## Task instructions
A line belongs in the answer if it contains "whole"; copy every such line from the entries below.

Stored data
- Opening Delimiter -

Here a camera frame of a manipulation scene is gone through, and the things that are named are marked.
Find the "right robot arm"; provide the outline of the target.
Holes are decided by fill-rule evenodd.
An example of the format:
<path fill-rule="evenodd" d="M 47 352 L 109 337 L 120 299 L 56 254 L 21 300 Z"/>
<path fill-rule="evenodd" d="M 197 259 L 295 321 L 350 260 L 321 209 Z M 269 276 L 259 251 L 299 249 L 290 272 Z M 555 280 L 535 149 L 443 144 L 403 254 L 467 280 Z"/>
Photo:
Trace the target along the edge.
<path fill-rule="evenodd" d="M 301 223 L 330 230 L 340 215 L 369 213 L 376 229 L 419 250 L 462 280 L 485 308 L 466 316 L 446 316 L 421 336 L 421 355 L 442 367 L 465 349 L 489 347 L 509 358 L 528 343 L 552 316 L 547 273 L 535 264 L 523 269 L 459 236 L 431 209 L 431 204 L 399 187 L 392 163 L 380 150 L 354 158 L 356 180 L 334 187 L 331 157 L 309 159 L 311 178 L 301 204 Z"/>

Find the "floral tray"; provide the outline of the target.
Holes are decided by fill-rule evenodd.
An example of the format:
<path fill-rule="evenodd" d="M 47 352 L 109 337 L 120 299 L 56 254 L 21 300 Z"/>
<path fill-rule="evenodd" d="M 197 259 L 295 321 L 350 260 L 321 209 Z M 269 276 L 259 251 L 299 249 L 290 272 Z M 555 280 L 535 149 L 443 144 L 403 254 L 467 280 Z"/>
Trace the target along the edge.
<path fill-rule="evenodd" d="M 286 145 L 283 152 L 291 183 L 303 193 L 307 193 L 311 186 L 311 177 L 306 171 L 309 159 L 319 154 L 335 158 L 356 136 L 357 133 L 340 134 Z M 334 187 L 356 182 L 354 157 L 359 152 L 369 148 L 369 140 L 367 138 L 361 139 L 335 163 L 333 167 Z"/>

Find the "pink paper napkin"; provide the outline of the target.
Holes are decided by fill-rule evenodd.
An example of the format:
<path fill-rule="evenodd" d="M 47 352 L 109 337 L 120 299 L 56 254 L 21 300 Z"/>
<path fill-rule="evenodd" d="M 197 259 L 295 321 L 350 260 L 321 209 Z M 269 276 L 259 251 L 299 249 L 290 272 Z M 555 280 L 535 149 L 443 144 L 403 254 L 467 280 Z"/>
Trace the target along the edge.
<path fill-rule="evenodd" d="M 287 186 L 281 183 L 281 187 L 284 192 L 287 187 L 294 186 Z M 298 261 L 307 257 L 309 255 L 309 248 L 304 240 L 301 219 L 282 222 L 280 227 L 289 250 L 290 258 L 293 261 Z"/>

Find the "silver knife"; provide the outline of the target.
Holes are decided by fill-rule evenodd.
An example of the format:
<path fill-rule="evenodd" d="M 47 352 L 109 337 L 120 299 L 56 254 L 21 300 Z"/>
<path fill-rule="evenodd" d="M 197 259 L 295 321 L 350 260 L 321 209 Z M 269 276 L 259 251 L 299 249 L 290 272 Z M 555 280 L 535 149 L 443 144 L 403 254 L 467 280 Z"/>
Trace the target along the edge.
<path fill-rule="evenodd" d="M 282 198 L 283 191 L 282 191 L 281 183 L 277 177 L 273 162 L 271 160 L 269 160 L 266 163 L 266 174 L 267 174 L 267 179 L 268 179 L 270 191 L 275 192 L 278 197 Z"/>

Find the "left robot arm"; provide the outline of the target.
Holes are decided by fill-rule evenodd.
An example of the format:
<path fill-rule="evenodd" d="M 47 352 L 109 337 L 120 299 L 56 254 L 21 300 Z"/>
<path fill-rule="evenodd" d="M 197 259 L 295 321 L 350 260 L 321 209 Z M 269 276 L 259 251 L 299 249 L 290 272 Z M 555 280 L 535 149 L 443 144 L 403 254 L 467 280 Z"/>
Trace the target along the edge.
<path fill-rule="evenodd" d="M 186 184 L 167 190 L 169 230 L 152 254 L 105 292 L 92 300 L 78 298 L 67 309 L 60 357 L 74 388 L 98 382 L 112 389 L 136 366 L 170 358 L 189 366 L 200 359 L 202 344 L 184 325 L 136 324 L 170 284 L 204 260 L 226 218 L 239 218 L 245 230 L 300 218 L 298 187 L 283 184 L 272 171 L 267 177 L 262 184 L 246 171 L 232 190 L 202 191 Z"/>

- Closing Delimiter -
- Opening Delimiter -

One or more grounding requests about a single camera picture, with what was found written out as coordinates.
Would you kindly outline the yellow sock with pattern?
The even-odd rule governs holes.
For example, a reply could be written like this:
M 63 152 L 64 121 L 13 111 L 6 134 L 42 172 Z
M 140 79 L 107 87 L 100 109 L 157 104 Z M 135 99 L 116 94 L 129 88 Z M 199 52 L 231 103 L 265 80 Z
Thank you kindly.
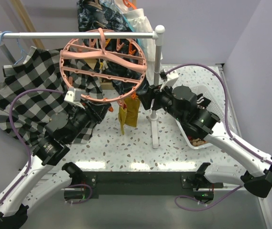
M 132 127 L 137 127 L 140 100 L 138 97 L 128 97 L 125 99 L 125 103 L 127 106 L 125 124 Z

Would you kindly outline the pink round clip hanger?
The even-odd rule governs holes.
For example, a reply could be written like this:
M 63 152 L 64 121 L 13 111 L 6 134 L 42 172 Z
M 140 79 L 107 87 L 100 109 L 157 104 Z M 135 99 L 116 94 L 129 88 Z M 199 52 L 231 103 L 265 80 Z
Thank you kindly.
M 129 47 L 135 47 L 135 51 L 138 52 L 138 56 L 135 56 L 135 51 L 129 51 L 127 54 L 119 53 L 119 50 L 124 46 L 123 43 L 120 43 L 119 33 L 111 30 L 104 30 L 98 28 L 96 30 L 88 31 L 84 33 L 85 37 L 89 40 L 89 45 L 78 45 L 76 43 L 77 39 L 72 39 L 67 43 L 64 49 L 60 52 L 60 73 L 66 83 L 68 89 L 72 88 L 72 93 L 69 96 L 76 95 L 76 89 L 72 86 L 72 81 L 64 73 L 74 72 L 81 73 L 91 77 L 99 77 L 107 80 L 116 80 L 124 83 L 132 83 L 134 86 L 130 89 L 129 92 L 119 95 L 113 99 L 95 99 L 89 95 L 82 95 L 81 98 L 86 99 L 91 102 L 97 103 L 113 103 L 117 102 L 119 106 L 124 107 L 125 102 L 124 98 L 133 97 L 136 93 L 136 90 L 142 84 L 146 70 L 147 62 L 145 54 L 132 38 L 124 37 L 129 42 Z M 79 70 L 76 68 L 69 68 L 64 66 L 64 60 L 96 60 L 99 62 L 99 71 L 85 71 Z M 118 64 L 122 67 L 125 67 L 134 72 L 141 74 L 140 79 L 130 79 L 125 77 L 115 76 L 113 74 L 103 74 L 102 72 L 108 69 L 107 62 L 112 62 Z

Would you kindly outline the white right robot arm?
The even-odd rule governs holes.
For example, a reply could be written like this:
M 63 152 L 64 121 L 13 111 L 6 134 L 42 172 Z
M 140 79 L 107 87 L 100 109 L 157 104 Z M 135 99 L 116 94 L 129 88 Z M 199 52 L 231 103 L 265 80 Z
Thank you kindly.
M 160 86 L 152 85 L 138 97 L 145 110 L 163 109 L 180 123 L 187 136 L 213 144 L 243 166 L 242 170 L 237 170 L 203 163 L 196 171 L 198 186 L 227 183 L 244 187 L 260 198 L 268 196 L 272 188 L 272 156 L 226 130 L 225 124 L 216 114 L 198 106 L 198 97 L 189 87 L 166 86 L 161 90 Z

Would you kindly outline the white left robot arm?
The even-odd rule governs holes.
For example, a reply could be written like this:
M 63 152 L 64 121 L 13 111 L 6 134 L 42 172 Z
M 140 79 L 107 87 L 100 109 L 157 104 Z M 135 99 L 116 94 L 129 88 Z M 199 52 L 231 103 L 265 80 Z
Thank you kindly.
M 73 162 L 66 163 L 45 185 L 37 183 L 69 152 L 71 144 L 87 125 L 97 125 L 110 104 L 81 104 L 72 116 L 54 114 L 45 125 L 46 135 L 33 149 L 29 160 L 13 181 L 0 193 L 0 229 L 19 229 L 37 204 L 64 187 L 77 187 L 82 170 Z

- Closing Delimiter -
- Opening Delimiter -

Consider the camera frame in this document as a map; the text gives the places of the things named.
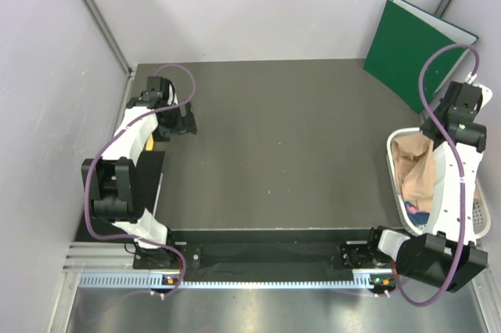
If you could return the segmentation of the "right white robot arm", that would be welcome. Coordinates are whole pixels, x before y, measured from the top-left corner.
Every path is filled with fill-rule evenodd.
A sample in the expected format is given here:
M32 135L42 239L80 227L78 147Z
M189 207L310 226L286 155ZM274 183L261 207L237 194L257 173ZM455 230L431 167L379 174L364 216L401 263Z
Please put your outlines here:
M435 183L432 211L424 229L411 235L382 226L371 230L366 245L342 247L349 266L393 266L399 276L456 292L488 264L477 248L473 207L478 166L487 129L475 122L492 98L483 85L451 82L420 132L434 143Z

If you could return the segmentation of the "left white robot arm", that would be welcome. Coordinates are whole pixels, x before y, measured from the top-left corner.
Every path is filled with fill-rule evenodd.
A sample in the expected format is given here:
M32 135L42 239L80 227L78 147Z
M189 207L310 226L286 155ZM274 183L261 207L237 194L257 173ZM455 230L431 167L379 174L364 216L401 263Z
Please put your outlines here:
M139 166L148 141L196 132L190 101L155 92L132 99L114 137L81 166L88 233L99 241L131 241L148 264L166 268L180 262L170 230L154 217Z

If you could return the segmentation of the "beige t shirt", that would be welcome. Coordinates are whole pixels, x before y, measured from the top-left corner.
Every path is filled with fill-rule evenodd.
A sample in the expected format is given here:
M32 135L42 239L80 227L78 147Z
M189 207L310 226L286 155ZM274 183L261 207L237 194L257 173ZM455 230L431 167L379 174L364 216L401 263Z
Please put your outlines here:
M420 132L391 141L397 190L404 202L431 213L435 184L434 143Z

- Closing Delimiter -

## Result of this exercise
If you could return the segmentation of the "right white robot arm", that would be welcome. Coordinates are whole pixels, x before y, measured from the top-left corner.
If you could return the segmentation of the "left white robot arm", that would be welcome. Coordinates are whole pixels, x before y, measured from the top-left corner.
If you could return the segmentation of the "beige t shirt", that would be welcome. Coordinates are whole pixels, x before y, measured from the top-left corner.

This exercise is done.